Each line from the first down to the one containing "Would you kindly put points on the black aluminium" should be returned exactly as it appears below.

* [DATA SECTION]:
[Start of section]

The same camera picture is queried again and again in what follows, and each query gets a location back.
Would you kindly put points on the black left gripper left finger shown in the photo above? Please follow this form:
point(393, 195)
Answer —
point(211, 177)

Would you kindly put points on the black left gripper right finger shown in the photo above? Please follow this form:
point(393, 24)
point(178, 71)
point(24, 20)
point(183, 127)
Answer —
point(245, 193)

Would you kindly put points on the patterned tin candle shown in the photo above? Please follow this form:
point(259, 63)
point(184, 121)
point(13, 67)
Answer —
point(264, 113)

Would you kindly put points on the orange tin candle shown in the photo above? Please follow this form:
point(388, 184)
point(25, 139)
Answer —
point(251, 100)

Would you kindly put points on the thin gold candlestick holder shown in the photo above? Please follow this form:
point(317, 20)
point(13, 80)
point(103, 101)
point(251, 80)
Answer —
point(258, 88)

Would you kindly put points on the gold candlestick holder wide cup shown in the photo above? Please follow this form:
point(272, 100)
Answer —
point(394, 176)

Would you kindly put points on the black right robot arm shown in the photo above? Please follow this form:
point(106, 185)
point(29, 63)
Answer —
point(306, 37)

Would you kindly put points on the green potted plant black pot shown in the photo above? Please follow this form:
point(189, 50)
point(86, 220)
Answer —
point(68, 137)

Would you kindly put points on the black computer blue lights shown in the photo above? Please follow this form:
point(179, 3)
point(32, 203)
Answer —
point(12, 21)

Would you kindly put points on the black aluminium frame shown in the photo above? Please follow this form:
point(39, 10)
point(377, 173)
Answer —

[End of section]

* [ANSWER AREA]:
The same camera picture is queried again and again in what follows, and each query gets a location back.
Would you kindly put points on the black left gripper left finger shown in the photo above? Please follow this form:
point(393, 195)
Answer —
point(211, 177)

Would you kindly put points on the black left gripper right finger shown in the photo above? Please follow this form:
point(393, 24)
point(178, 71)
point(24, 20)
point(183, 127)
Answer —
point(245, 193)

Would you kindly put points on the patterned tin candle shown in the photo above? Please follow this form:
point(259, 63)
point(184, 121)
point(13, 67)
Answer —
point(264, 113)

Would you kindly put points on the orange tin candle shown in the photo above? Please follow this form:
point(388, 184)
point(25, 139)
Answer —
point(251, 100)

Would you kindly put points on the thin gold candlestick holder shown in the photo above? Please follow this form:
point(317, 20)
point(13, 80)
point(103, 101)
point(251, 80)
Answer —
point(258, 88)

Would you kindly put points on the gold candlestick holder wide cup shown in the photo above? Please follow this form:
point(272, 100)
Answer —
point(394, 176)

Would you kindly put points on the black right robot arm shown in the photo above? Please follow this form:
point(106, 185)
point(29, 63)
Answer —
point(306, 37)

Would you kindly put points on the green potted plant black pot shown in the photo above? Please follow this form:
point(189, 50)
point(86, 220)
Answer —
point(68, 137)

Would you kindly put points on the black computer blue lights shown in the photo above? Please follow this form:
point(179, 3)
point(32, 203)
Answer —
point(12, 21)

Would you kindly put points on the black aluminium frame shown in the photo above? Please follow this form:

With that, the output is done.